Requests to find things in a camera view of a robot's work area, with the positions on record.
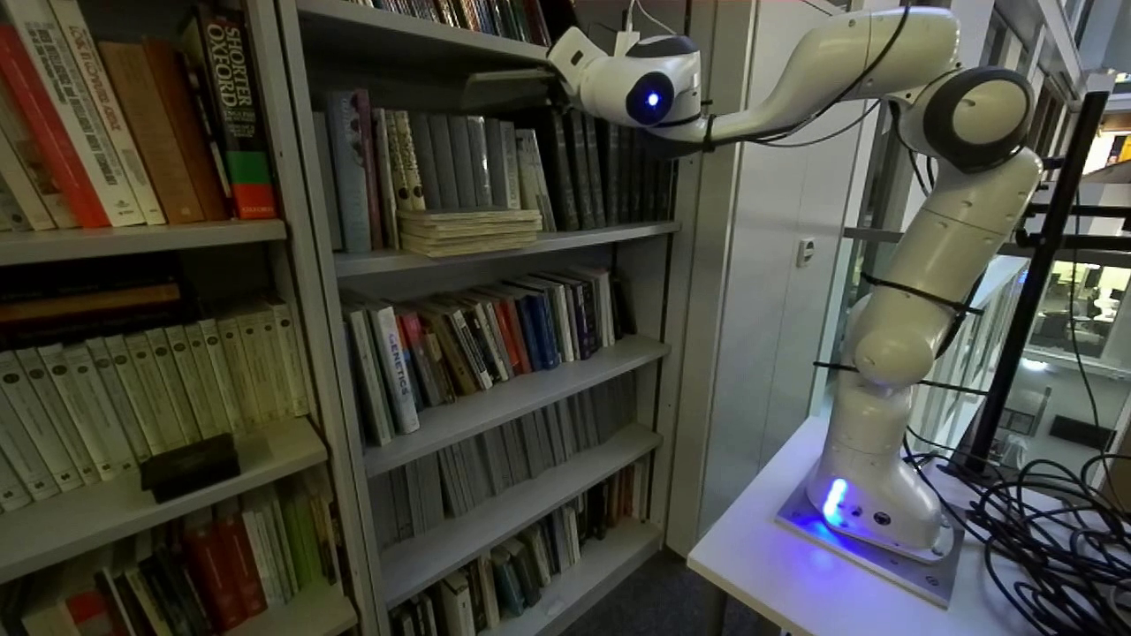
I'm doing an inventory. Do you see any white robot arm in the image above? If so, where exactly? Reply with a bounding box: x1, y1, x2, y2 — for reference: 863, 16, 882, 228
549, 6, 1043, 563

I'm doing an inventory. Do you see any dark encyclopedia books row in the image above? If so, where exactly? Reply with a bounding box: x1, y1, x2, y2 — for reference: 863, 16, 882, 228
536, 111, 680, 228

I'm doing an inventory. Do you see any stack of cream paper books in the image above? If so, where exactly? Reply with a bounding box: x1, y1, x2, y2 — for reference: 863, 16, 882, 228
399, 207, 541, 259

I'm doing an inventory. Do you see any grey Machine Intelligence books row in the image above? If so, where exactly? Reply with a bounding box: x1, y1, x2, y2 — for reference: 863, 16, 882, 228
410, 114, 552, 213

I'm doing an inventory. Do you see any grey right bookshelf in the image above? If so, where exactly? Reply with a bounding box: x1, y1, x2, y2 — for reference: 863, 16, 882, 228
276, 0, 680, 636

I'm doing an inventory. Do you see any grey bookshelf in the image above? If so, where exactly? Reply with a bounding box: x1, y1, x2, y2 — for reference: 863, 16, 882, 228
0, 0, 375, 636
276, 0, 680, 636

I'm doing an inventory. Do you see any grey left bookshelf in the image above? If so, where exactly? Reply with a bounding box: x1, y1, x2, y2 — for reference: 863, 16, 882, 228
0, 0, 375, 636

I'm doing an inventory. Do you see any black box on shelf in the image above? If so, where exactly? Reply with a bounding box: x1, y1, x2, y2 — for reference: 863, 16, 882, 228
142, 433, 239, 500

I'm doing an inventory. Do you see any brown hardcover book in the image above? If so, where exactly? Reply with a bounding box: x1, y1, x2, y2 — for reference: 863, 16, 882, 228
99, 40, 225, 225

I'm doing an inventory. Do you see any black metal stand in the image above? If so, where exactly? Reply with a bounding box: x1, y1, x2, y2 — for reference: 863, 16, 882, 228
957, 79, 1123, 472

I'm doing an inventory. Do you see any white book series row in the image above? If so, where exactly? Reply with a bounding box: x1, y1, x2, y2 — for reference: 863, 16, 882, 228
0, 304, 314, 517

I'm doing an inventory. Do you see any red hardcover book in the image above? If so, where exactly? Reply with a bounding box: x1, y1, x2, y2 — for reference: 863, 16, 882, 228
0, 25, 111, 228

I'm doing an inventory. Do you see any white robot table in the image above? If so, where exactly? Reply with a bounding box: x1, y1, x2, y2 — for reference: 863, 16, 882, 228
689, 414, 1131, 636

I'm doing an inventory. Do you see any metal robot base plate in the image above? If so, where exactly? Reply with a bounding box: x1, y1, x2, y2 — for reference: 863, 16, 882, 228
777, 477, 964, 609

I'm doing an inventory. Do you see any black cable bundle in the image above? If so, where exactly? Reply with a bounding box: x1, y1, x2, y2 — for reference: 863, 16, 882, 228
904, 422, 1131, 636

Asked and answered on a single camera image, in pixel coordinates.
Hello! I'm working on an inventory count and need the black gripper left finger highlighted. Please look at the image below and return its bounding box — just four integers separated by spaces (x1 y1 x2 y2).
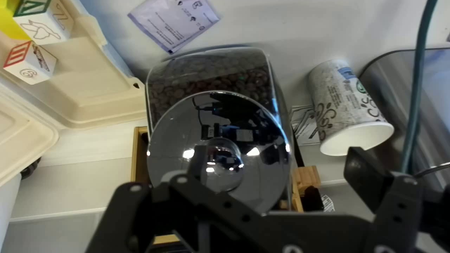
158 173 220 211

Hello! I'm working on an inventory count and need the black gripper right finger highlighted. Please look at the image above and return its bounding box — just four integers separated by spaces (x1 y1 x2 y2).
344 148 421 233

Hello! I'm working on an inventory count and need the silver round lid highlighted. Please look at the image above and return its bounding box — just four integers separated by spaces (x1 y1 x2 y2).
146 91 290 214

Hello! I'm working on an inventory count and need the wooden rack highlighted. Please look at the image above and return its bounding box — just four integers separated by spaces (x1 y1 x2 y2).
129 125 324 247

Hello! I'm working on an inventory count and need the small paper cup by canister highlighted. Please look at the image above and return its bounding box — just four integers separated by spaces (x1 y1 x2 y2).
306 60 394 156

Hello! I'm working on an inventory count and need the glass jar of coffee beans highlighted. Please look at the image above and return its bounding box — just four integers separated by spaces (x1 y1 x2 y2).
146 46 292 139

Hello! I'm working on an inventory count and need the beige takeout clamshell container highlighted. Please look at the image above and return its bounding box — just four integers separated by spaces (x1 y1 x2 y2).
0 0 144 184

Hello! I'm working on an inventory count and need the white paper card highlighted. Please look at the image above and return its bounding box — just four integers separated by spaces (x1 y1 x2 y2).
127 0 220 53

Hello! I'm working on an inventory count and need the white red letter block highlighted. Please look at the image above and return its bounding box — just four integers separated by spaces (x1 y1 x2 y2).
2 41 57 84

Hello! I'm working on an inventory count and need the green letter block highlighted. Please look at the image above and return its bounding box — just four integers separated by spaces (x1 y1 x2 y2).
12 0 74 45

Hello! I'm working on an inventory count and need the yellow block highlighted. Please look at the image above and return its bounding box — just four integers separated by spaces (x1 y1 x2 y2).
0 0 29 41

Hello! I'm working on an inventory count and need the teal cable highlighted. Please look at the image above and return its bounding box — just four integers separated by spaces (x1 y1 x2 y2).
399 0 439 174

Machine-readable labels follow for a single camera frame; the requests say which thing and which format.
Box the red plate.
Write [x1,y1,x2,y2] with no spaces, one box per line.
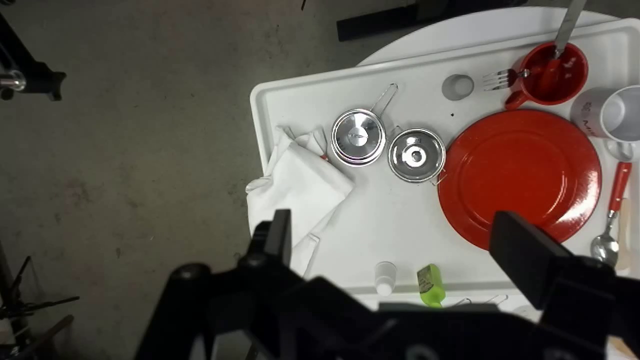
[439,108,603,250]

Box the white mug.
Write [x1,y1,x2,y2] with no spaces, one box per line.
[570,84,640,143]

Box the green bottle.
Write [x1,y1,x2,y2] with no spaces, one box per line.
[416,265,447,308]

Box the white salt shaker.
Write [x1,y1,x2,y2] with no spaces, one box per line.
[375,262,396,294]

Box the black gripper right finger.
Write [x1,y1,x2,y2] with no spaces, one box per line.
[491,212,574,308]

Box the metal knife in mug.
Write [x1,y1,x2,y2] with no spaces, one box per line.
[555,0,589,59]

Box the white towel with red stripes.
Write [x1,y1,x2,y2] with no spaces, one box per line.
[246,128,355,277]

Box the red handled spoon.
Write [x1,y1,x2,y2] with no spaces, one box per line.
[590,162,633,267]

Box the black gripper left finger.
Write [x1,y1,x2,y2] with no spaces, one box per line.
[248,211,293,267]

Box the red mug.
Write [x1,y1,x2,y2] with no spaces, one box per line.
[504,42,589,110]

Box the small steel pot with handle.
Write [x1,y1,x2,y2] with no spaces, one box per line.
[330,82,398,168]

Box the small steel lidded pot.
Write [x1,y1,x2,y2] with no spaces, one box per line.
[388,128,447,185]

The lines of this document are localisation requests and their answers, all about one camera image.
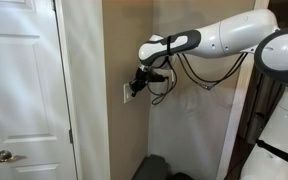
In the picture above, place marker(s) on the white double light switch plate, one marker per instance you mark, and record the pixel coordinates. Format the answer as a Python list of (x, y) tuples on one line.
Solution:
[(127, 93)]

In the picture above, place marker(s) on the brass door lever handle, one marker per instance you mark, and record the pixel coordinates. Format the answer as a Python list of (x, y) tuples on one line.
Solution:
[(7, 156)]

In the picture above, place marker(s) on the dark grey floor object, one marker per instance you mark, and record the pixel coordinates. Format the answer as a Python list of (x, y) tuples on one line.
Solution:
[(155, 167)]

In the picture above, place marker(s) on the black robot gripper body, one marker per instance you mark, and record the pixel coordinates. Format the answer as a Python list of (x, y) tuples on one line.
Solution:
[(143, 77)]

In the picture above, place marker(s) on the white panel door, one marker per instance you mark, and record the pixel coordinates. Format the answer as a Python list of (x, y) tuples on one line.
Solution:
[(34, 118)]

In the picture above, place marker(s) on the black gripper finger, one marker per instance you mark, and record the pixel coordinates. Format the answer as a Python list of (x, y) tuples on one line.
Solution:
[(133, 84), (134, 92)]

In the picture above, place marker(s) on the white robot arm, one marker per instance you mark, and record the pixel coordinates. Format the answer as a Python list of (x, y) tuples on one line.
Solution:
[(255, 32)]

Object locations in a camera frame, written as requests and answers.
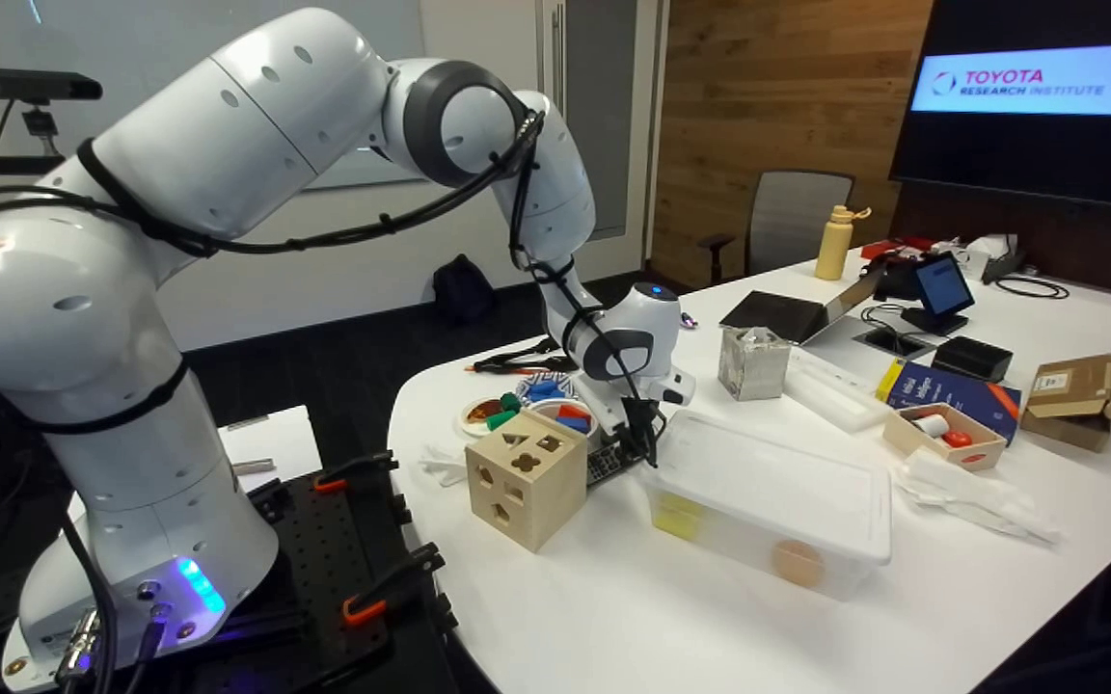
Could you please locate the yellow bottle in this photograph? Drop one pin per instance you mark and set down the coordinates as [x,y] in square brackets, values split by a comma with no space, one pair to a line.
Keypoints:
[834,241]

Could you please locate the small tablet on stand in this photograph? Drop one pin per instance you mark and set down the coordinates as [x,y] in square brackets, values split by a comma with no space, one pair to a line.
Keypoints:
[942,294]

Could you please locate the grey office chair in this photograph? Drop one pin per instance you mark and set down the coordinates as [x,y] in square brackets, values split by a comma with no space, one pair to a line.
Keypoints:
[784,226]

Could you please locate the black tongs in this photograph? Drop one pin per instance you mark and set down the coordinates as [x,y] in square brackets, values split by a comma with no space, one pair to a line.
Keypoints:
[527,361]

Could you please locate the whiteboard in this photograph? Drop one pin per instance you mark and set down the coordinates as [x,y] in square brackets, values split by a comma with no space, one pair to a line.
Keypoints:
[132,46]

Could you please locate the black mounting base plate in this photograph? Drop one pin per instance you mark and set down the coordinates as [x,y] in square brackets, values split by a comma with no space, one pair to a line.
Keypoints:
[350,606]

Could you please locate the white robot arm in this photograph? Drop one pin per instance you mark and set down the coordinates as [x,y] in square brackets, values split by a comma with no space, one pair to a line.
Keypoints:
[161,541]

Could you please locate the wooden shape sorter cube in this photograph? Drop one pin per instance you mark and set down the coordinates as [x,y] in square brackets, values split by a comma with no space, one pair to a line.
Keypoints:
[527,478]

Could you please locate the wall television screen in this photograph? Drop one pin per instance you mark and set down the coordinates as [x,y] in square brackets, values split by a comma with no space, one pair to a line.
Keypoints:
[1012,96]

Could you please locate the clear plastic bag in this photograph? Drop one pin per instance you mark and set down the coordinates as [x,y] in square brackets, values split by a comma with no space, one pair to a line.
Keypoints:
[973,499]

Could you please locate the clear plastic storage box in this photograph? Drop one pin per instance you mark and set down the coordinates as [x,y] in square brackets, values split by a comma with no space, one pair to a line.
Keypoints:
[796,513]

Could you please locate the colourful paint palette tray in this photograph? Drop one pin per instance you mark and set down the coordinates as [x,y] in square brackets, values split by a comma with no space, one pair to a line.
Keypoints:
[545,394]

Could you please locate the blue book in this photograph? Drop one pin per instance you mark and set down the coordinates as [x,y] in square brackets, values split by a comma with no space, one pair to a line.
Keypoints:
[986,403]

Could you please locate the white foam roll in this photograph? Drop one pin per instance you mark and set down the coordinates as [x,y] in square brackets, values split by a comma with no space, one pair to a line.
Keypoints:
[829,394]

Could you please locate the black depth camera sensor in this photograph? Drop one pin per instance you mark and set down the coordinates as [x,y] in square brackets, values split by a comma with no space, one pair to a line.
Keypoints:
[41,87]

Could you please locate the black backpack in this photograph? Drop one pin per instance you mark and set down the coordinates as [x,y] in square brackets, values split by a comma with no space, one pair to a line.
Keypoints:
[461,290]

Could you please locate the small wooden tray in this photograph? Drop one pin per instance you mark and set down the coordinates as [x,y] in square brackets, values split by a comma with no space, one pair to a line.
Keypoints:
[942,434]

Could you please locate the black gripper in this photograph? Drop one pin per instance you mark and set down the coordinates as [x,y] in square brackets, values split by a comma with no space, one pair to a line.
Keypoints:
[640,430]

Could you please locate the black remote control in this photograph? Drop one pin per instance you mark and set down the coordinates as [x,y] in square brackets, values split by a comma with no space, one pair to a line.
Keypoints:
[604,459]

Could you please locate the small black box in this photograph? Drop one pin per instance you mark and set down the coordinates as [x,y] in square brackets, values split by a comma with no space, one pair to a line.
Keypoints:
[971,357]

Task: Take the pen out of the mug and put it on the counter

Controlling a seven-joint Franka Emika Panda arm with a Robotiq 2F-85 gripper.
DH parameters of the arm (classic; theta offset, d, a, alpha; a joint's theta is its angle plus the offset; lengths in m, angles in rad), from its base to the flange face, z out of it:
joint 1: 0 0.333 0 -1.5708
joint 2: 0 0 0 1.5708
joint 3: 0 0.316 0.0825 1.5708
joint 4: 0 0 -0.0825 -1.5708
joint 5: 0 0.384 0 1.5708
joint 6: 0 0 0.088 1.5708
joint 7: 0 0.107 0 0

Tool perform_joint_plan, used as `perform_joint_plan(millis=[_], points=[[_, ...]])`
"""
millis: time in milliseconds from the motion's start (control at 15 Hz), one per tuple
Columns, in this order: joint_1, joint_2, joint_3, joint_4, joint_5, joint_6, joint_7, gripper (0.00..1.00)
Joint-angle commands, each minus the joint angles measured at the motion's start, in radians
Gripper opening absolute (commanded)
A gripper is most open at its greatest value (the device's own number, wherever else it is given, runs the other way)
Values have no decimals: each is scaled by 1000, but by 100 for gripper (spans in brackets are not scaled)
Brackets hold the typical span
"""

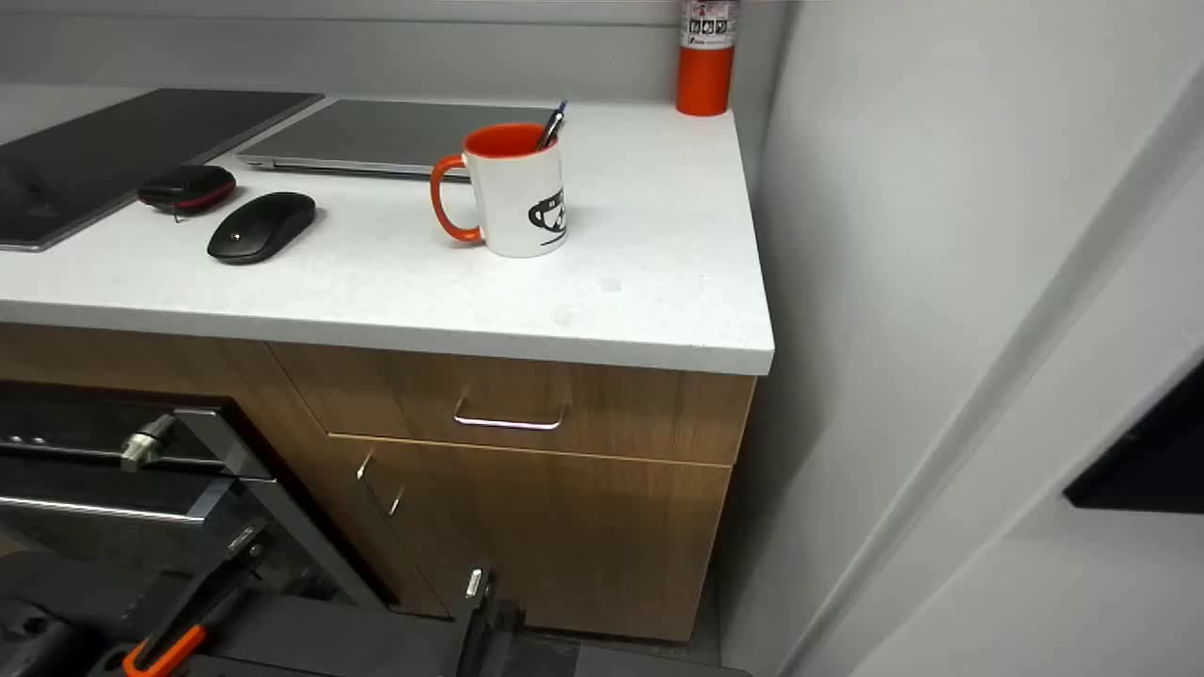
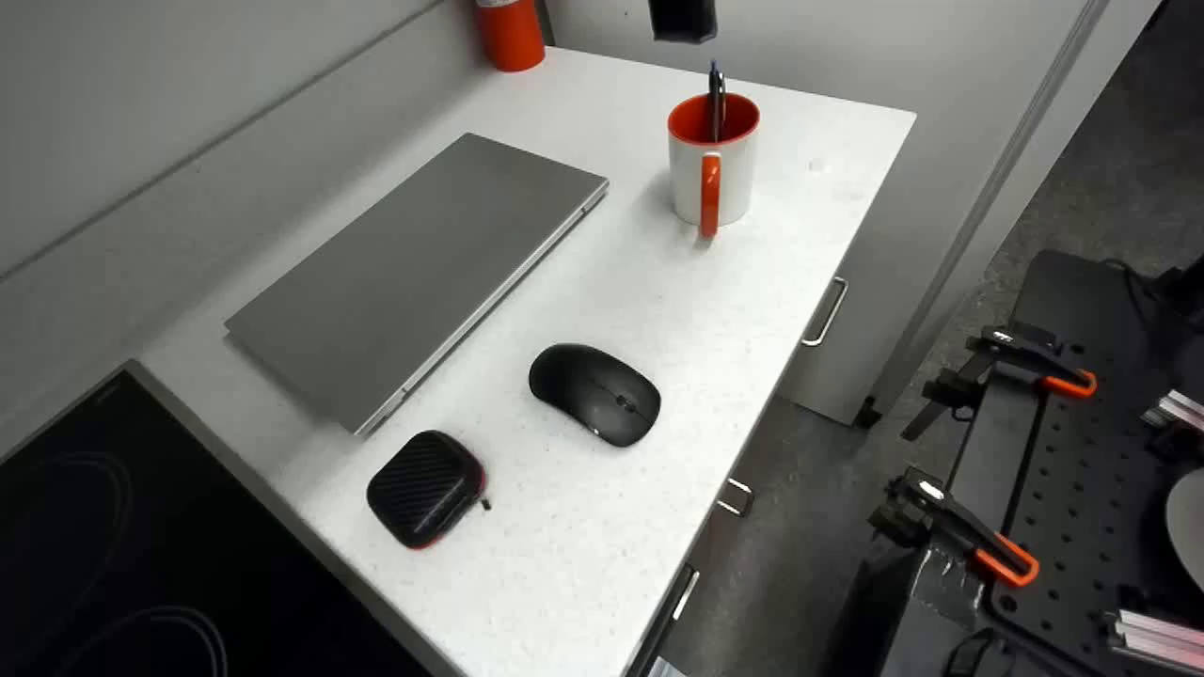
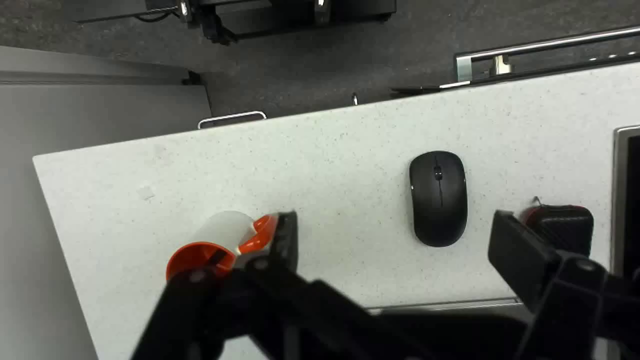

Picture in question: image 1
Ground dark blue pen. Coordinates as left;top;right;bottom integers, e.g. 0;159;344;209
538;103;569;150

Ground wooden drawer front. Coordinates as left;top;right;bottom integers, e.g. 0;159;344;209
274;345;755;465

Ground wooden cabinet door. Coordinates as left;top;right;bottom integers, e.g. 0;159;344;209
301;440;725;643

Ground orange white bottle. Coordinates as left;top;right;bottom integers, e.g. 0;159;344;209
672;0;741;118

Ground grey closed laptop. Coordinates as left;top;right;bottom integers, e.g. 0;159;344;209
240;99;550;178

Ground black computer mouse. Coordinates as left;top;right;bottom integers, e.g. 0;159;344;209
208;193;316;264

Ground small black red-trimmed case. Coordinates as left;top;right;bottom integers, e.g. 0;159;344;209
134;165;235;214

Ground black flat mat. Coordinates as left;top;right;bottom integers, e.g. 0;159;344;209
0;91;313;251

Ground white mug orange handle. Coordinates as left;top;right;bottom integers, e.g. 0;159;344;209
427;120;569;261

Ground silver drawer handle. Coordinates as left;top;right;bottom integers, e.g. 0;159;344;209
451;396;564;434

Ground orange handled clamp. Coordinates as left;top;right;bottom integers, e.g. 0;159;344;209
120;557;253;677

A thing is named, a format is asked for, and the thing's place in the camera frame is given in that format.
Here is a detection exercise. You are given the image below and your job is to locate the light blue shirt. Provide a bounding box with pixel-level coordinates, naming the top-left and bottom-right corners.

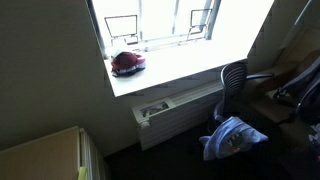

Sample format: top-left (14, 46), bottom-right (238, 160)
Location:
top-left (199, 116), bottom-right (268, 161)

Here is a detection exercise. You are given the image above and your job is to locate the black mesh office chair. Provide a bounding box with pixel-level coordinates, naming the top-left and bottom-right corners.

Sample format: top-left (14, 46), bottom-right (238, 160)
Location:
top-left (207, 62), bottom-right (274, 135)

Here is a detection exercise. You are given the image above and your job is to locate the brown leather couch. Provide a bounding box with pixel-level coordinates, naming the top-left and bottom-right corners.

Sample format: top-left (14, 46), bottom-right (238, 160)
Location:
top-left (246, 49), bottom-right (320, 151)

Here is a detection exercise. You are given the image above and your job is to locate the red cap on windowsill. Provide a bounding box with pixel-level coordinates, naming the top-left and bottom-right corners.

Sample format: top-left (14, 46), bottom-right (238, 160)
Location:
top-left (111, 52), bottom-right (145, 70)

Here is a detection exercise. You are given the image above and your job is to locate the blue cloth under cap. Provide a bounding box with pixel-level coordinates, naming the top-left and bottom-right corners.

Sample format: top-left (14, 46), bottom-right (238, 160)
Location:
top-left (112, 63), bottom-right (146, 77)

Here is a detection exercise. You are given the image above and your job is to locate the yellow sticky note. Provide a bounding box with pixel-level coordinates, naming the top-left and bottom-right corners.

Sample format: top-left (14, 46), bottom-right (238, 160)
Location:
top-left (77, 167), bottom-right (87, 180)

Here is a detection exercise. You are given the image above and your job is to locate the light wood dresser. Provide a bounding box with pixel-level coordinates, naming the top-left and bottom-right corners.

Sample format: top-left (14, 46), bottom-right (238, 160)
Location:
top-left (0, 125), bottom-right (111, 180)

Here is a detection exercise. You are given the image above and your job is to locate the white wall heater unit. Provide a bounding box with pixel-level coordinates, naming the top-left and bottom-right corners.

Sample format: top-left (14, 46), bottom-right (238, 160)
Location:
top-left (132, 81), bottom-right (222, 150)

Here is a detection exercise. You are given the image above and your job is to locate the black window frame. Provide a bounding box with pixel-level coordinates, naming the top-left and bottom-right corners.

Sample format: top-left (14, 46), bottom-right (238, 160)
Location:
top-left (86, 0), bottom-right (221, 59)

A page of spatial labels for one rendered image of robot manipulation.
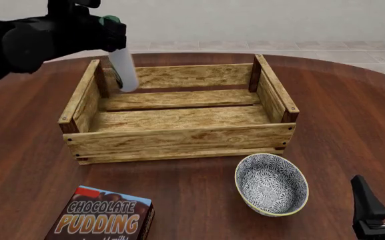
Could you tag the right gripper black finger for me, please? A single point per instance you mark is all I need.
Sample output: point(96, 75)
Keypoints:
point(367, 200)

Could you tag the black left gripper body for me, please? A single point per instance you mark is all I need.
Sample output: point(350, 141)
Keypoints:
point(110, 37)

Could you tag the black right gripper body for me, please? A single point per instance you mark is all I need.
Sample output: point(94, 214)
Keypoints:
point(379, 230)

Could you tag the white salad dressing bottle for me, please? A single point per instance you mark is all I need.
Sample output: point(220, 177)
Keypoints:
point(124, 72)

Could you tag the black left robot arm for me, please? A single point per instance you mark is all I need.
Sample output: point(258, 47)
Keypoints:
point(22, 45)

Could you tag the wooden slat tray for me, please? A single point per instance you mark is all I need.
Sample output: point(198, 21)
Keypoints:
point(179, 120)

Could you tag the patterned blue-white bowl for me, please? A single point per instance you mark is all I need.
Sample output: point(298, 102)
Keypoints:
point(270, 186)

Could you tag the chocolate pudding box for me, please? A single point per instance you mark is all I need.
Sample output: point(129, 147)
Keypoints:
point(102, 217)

* * *

(Instructions for the task): Look over the listing and return each line that holds "plastic".

(Exercise solution):
Could you please locate the clear plastic bag in this photograph? Drop one pin per instance you mark and set down the coordinates as [x,y] in square brackets, values split by a comma with no space, one pair to a line.
Could you please locate the clear plastic storage box in this photograph? Drop one pin per instance you mark and set down the coordinates as [x,y] in square brackets, values split by a comma with no space, one pair to a line.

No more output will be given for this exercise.